International Aid has established a communications link with its NGO partners in the earthquake-stricken region and is conducting a rapid needs assessment based on information from these on-the-ground sources. The initial phase of International Aid's response will likely include the shipment of disaster hygiene kits, to be drawn from the agency's stockpile of 20,000 kits, and portable medical clinics that contain all the equipment and medicines to meet the basic health care needs of 10,000 to 20,000 people.

The launch of the Pakistan aid campaign marks an unprecedented, parallel relief effort for International Aid. The agency will simultaneously continue its intensive work in the Banda Aceh and Nias Island areas of Indonesia, which involves providing medical clinics and medical equipment repair to communities devastated by the December 2004 tsunami, and America's Gulf Coast, whose recent hurricane damage has been the worst natural disaster in U.S. history.

International Aid's 20-member hurricane relief team is still fully engaged in the Katrina/Rita effort, and continues to operate from the agency's operations center at Stennis International Airport in Hancock County, Miss. During the past week alone, International Aid shipped food and medicines valued at more than $2 million to the Gulf Coast, and its total relief effort in the region now exceeds $15 million.

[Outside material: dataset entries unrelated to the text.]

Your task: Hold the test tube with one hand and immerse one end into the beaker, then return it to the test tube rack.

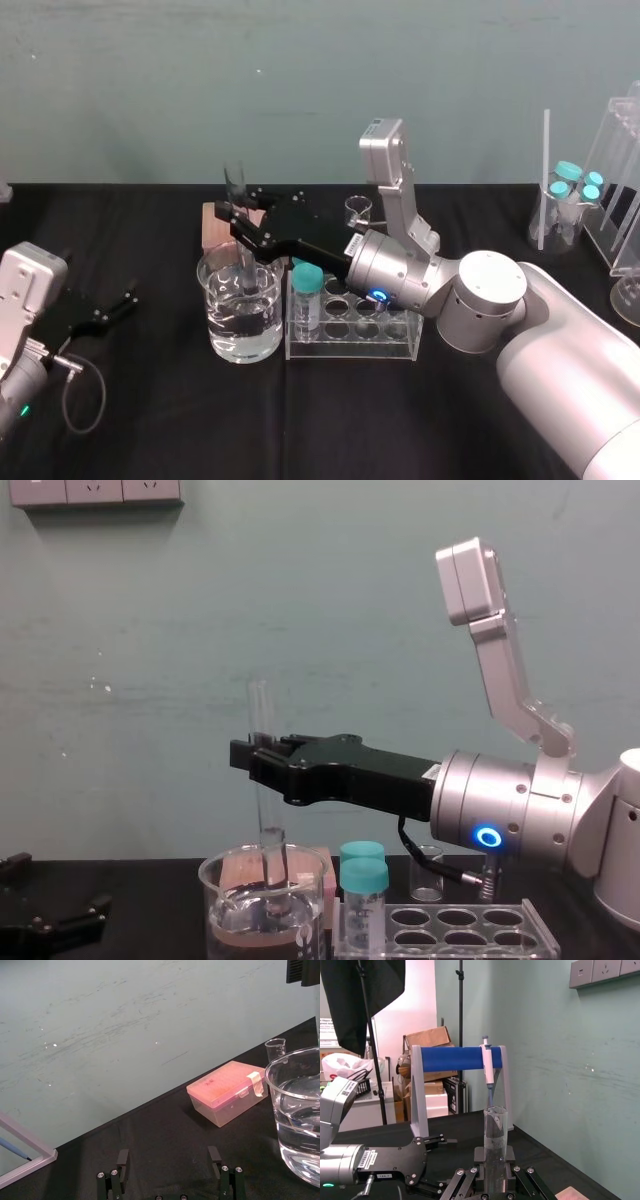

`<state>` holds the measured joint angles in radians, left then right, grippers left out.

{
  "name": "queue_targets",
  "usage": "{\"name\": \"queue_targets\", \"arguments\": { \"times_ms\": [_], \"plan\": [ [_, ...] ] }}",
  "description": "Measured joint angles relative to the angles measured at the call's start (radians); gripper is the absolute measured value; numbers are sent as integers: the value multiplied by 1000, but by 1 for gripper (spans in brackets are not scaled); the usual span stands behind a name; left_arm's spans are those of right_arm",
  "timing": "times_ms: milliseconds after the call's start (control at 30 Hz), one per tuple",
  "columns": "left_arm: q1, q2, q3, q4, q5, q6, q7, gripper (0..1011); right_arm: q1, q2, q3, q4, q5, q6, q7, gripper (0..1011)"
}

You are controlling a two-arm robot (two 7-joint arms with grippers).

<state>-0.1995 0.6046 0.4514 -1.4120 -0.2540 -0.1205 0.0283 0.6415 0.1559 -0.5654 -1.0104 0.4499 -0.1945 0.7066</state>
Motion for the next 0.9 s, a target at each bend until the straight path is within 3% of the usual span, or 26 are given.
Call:
{"name": "queue_targets", "arguments": {
  "times_ms": [900],
  "plan": [
    [0,0,0,0,0,0,0,1000,5,-5,2,14,2,-4,6,226]
  ]
}}
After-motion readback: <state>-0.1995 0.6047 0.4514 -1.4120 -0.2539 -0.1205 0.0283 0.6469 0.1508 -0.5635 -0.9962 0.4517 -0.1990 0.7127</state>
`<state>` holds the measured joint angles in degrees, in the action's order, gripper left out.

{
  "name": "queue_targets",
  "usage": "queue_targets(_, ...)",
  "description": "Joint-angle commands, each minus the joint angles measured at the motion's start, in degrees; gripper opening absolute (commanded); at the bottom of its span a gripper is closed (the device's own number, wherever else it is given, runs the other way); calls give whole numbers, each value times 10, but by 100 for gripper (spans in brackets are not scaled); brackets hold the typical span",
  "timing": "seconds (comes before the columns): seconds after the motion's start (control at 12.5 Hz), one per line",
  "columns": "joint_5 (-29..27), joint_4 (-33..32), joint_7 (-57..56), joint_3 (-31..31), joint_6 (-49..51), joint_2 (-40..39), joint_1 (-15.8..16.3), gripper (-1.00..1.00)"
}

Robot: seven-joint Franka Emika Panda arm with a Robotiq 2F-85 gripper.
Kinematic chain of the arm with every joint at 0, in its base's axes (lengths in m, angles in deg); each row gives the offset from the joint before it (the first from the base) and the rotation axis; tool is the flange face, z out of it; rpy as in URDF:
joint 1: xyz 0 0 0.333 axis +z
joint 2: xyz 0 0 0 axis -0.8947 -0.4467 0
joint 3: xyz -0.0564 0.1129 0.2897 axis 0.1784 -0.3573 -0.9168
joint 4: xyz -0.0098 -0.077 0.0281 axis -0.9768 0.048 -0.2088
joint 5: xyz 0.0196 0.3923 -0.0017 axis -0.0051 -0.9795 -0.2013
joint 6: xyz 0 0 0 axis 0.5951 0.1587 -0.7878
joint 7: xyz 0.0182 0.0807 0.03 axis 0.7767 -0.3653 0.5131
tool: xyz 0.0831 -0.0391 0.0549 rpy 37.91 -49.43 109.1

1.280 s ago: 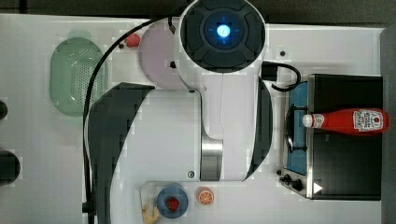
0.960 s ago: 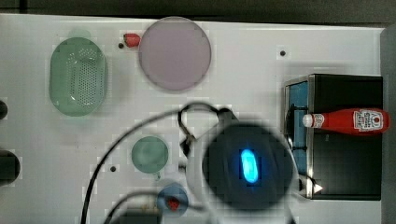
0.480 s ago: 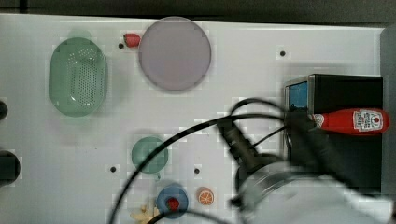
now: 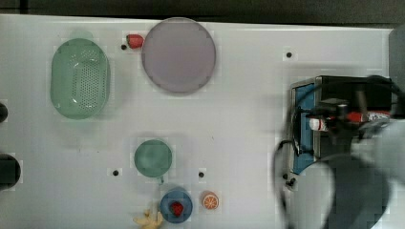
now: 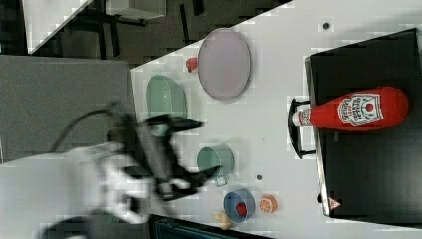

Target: Pick Ketchup from oven and place it on table.

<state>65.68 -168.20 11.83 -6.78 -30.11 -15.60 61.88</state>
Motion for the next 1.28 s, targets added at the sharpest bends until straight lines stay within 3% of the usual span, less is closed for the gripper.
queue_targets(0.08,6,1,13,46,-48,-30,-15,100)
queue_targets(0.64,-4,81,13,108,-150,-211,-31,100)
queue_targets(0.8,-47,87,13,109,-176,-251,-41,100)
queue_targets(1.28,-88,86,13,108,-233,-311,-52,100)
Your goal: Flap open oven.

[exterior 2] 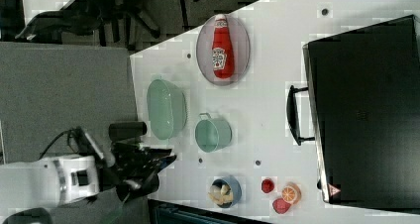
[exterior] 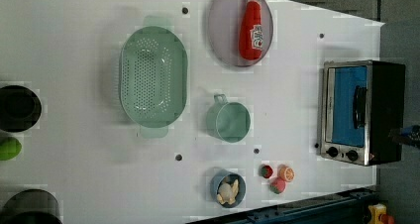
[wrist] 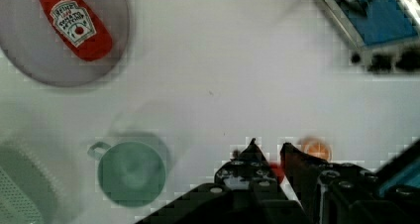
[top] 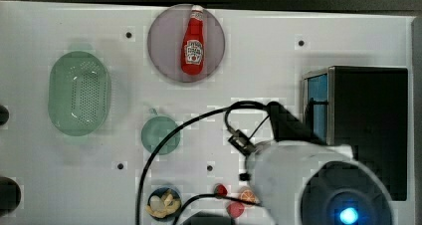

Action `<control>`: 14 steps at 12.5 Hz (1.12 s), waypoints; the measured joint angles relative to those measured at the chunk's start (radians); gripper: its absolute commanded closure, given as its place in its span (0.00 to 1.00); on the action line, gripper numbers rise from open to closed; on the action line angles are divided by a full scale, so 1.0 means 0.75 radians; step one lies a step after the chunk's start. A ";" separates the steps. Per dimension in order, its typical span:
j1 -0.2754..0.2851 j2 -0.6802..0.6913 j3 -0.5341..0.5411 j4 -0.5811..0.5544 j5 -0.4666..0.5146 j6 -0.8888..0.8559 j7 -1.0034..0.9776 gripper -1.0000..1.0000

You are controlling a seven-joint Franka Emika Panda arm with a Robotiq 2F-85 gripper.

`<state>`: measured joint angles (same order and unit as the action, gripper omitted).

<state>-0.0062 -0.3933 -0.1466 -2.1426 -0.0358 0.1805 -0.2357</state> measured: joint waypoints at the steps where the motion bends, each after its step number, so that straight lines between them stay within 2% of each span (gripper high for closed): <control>1: -0.003 0.016 -0.034 -0.018 -0.023 0.054 -0.100 0.83; 4: -0.019 0.039 -0.133 -0.135 -0.132 0.214 -0.398 0.83; 6: -0.037 0.092 -0.194 -0.156 -0.193 0.318 -0.548 0.83; 8: -0.062 0.161 -0.230 -0.156 -0.189 0.451 -0.668 0.83; 14: -0.070 0.386 -0.347 -0.177 -0.186 0.704 -0.895 0.83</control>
<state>-0.0584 -0.1036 -0.4072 -2.2754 -0.1753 0.7085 -0.9067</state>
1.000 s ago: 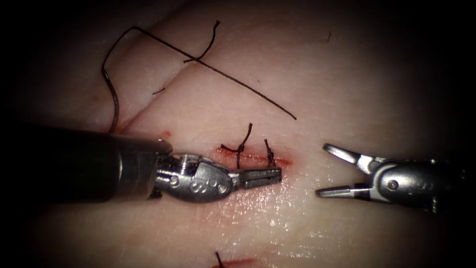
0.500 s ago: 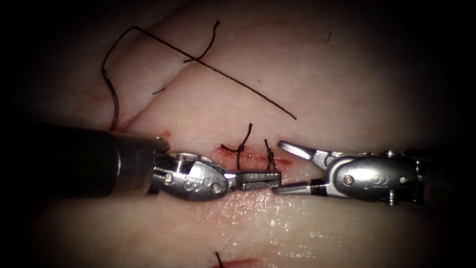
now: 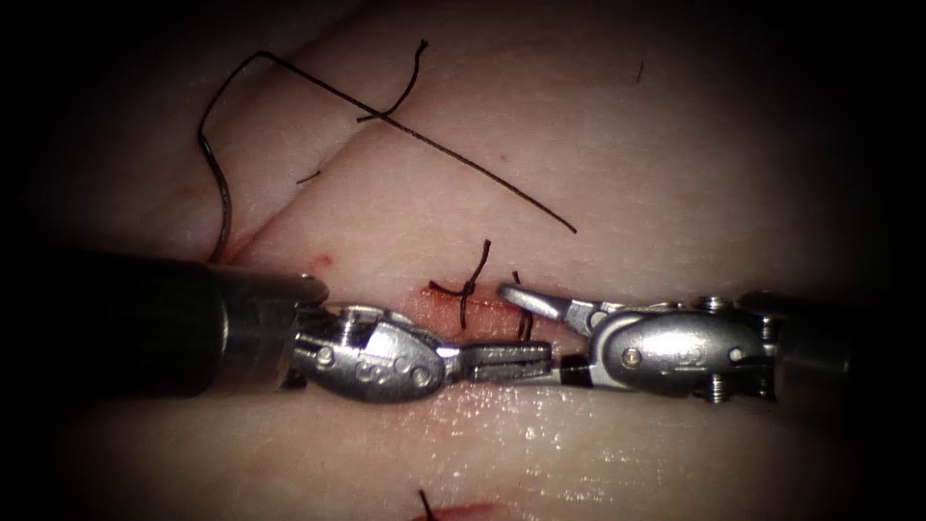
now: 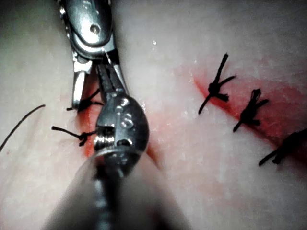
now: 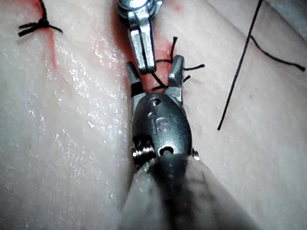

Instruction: Wound Closure

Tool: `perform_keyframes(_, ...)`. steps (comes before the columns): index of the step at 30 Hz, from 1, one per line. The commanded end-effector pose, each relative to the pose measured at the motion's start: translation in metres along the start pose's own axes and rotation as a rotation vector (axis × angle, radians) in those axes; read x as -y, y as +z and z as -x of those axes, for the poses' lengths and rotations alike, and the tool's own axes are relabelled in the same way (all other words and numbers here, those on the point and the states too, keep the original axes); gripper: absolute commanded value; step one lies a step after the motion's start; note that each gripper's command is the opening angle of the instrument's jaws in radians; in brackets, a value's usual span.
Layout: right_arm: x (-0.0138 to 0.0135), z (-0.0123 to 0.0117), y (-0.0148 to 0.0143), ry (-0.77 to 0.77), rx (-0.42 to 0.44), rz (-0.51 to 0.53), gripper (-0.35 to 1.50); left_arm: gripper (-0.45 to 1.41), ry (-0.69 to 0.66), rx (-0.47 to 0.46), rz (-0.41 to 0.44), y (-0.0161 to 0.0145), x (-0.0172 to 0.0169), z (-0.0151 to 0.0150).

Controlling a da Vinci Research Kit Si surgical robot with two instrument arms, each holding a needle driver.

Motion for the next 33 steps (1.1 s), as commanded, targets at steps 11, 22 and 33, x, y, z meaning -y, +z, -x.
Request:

International Aid will continue to provide information on its earthquake relief effort - and how companies and individuals can help - as it obtains additional information from the disaster-affected region.

Based in Spring Lake, Michigan, International Aid is a leading health-focused Christian relief and development organization that provides for both the physical and spiritual needs of people worldwide. Over the past decade, International Aid has responded to more than 100 natural and man-made disasters and has delivered relief supplies to 170 countries. In the wake of Hurricane Katrina, the agency has distributed relief valued at more than $15 million to more than 150 locations across the Gulf Coast region.